We recently received an open letter about the possibilities and limitations of software from Eberhard Heins, the editor in chief of a German journal for Business Intelligence. Here is a rough translation of our response:
Dear Mr. Heins,
The following points come to my mind in response to your question.
First of all, exaggerations just blur our vision and obstruct progress. An esteemed U.S. colleague recently told me: “Whenever people talk about ‘predictive analytics’, you know for sure: They never tried to do forecasting themselves.” Crystal balls do not exist. Even the physicist and Nobel Prize winner Niels Bohr has allegedly said that it is difficult to make predictions, especially about the future. The commotion about allegedly newer forms of prediction is reignited every few years and then dies down again. What really is amazing, though, is how superficially this topic is often treated. When I read that somewhere people can now make “precise predictions” or when the achievements of a person such as Nate Silver are elevated to mystical proportions, I get irritated. Nate improved the election prognoses for Barack Obama through a great deal of hard work and organizational talent – of his own and that of his enormous team. But all in all, that has little to do with data analysis. Even Nate speaks out against exaggerations in the introduction of his book “The Signal and the Noise”.
Our response in is report 08/2014, in German.
Secondly, it is true that our products offer many capabilities to uncover patterns in data and direct the user’s attention to the future. These include a broad spectrum of methods as well as the right visualizations. Humans are very good at recognizing and analyzing patterns intuitively – provided that they can view them simultaneously in an unaltered manner. Through various algorithms and robust default settings in our software, for example, we ensure that time series have a comparable scale and portray data honestly. In our graphical tables, users can automatically select and format visualization elements in a way that is appropriate for the report’s content. In the case of analytic methods that require parameters, the software automatically suggests logical values. Some features, of course, are designed for professional analysts only. What is important to us, however, is that things that don’t exist are not interpreted into the data. If we could not address certain aspects in the software (to date), we try to communicate them to users in a different way. For example, our blogs discuss the pitfalls of overhasty visualizations by showing wrong examples from public sources and how we would correct them. In a posting about methods for recognizing time patterns, we have discussed the algorithm that you described in your letter. Over the past twenty years, we have researched how computers can find regularities in data so that users have more time to think about their meaning and consequences. We provide these types of algorithms in standard software in order to radically reduce the time, costs, and prior knowledge people need to use the data.
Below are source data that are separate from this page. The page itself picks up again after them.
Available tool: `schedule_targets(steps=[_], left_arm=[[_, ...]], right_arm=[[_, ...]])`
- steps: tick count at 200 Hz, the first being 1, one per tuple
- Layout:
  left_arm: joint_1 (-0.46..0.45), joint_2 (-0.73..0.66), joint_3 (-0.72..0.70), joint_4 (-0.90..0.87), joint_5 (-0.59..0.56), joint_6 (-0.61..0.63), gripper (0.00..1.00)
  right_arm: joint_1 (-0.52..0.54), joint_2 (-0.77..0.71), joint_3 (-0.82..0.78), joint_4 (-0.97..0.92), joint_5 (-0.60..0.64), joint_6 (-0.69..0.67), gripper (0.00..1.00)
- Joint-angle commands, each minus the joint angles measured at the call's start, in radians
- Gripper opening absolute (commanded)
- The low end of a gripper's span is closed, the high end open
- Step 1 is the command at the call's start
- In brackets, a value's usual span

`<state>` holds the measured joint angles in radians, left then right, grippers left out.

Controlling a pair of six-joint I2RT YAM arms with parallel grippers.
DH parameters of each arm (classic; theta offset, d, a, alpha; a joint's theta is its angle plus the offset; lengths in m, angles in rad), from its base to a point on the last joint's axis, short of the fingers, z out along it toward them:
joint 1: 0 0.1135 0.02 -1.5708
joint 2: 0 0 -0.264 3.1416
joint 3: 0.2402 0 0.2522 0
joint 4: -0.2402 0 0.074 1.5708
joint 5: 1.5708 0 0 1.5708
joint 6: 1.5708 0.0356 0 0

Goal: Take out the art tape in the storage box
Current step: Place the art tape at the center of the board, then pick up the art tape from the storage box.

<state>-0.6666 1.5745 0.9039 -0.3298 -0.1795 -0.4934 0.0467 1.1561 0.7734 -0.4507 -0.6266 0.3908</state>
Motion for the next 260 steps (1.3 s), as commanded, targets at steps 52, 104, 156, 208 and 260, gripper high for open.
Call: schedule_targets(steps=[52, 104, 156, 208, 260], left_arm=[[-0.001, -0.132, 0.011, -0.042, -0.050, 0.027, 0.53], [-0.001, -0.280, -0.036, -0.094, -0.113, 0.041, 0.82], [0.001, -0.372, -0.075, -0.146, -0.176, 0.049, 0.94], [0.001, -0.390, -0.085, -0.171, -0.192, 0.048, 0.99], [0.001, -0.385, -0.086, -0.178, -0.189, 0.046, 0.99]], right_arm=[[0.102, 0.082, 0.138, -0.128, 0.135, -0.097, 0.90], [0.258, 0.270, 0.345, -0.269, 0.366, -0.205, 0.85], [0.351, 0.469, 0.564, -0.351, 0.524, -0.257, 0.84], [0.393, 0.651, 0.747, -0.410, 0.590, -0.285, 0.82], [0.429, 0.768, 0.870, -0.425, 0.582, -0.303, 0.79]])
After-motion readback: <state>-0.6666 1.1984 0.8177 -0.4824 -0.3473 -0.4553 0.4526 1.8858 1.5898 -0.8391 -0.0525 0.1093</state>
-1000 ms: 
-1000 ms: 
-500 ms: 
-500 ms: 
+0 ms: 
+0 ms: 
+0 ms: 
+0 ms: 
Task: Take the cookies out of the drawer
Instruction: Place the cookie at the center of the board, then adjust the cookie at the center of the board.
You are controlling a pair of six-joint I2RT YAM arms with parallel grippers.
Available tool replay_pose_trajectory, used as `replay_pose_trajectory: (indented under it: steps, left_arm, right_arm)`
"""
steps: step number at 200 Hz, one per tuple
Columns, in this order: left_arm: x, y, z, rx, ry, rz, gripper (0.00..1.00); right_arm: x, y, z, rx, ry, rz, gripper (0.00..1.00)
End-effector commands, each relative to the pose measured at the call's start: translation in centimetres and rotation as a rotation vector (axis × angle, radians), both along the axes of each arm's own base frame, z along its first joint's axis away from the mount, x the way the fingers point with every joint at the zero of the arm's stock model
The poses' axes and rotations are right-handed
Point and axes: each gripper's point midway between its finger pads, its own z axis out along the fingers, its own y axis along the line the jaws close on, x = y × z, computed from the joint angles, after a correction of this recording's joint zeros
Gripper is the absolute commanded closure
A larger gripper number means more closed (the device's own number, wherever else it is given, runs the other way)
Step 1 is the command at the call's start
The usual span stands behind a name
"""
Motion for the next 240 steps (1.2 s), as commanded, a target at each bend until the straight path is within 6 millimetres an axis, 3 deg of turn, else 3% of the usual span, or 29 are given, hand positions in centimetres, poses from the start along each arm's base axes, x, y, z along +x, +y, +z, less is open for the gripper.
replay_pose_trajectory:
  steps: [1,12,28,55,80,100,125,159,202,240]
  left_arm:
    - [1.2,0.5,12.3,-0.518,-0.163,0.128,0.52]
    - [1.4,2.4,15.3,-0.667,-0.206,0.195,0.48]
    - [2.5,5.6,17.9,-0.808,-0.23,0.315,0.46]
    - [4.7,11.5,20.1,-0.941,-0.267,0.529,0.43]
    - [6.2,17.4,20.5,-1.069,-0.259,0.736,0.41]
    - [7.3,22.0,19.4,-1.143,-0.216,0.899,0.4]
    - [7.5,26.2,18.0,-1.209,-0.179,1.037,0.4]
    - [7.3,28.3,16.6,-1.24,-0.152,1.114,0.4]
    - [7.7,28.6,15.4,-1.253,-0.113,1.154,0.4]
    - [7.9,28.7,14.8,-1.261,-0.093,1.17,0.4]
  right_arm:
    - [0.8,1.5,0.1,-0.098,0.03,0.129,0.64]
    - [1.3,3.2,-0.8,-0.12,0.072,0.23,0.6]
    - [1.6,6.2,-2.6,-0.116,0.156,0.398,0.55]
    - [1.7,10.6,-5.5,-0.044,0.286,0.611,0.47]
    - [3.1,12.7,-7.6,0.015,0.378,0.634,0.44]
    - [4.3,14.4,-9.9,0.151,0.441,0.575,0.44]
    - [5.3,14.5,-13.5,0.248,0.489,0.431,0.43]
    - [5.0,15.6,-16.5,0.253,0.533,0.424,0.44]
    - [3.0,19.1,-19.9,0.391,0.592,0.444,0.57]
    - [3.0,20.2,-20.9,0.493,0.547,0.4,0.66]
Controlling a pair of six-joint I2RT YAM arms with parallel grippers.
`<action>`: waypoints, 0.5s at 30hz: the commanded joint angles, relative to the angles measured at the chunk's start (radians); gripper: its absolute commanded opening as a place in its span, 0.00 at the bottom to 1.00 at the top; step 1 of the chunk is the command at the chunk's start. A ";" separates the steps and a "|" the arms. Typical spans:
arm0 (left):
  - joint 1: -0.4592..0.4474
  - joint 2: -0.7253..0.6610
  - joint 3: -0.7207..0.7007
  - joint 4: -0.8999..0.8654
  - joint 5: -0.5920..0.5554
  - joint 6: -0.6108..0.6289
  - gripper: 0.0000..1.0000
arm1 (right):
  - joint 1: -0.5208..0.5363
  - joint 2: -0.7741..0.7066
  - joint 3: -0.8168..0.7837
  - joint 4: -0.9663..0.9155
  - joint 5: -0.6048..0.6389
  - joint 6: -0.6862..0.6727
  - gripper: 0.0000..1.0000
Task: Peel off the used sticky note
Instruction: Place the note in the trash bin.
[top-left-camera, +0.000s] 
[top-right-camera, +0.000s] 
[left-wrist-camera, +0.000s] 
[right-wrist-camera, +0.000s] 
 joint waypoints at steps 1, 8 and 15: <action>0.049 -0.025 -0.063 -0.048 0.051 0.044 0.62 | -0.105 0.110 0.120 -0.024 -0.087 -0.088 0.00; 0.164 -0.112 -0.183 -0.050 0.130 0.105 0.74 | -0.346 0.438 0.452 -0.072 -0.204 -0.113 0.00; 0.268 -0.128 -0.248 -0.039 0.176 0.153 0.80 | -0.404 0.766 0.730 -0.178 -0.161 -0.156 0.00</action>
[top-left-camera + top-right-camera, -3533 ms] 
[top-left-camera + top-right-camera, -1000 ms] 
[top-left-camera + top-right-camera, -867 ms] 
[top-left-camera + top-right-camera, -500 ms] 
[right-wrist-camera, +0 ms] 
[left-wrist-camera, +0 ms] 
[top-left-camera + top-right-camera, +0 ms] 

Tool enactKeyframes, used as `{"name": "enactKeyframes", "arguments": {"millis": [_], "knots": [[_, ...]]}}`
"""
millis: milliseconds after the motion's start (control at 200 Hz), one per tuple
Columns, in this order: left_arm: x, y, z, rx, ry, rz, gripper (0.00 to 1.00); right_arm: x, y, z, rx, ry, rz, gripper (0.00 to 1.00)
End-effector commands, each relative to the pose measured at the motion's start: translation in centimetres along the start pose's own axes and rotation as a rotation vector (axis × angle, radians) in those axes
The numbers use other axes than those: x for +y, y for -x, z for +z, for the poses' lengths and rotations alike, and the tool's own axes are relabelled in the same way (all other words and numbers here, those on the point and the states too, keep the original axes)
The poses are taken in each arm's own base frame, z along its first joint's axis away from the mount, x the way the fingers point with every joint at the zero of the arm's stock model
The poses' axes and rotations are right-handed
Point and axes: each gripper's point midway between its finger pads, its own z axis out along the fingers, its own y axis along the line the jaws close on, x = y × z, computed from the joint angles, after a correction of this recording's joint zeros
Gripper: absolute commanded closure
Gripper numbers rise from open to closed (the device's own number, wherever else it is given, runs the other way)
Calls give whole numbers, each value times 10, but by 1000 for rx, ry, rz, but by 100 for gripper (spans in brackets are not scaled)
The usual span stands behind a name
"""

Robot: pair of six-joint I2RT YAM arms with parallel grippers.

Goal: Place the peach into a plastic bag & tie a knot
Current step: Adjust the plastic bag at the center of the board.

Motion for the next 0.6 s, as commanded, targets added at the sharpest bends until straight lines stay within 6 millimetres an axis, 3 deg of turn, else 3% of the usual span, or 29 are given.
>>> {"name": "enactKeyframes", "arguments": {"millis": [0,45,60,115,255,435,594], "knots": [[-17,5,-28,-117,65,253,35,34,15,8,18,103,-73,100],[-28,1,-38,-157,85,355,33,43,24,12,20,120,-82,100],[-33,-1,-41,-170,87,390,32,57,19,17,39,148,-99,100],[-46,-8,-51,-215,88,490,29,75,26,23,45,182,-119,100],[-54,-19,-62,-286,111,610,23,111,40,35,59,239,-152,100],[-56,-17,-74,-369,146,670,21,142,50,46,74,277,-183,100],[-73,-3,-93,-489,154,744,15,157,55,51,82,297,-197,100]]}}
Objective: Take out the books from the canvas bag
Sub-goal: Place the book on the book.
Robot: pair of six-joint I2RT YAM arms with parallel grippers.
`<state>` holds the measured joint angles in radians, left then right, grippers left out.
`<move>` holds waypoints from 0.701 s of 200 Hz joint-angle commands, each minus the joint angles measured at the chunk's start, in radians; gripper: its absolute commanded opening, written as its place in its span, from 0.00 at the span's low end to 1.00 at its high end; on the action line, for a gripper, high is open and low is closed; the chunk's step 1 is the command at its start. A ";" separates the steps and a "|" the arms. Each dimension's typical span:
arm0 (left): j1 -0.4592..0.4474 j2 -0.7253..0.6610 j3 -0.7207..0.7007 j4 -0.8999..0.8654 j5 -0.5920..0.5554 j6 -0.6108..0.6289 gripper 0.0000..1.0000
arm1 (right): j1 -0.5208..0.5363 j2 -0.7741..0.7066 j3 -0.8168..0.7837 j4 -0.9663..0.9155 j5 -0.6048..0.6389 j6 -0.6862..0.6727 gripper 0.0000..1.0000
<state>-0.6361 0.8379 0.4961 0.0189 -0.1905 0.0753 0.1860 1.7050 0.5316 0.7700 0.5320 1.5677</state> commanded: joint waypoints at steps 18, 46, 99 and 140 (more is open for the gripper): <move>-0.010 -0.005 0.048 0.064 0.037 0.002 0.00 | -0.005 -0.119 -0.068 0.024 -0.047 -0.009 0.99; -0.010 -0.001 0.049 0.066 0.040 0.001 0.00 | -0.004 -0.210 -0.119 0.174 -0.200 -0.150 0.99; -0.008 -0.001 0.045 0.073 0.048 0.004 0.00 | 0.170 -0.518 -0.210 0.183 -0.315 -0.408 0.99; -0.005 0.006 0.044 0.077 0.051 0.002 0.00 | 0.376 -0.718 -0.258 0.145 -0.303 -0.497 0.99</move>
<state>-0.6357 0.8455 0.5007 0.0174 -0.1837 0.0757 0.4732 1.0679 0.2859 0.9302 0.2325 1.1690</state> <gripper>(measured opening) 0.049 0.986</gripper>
The third point is the most important to me from a managerial perspective. We advise our clients (and our own employees for that matter) NOT to predict the future. Instead, they should drive it themselves as part of a continual process that involves planning, analysis, and reporting – in other words, Business Intelligence. We would have no iPhone and Cayenne today if Steve Jobs and Porsche did not have the courage to look beyond their data and make trends instead of waiting for them. Companies cannot exist without the will power, decisiveness, ambition, and courage of their management. I often think – and the examples that you mentioned are proof – that trends are the successes of others.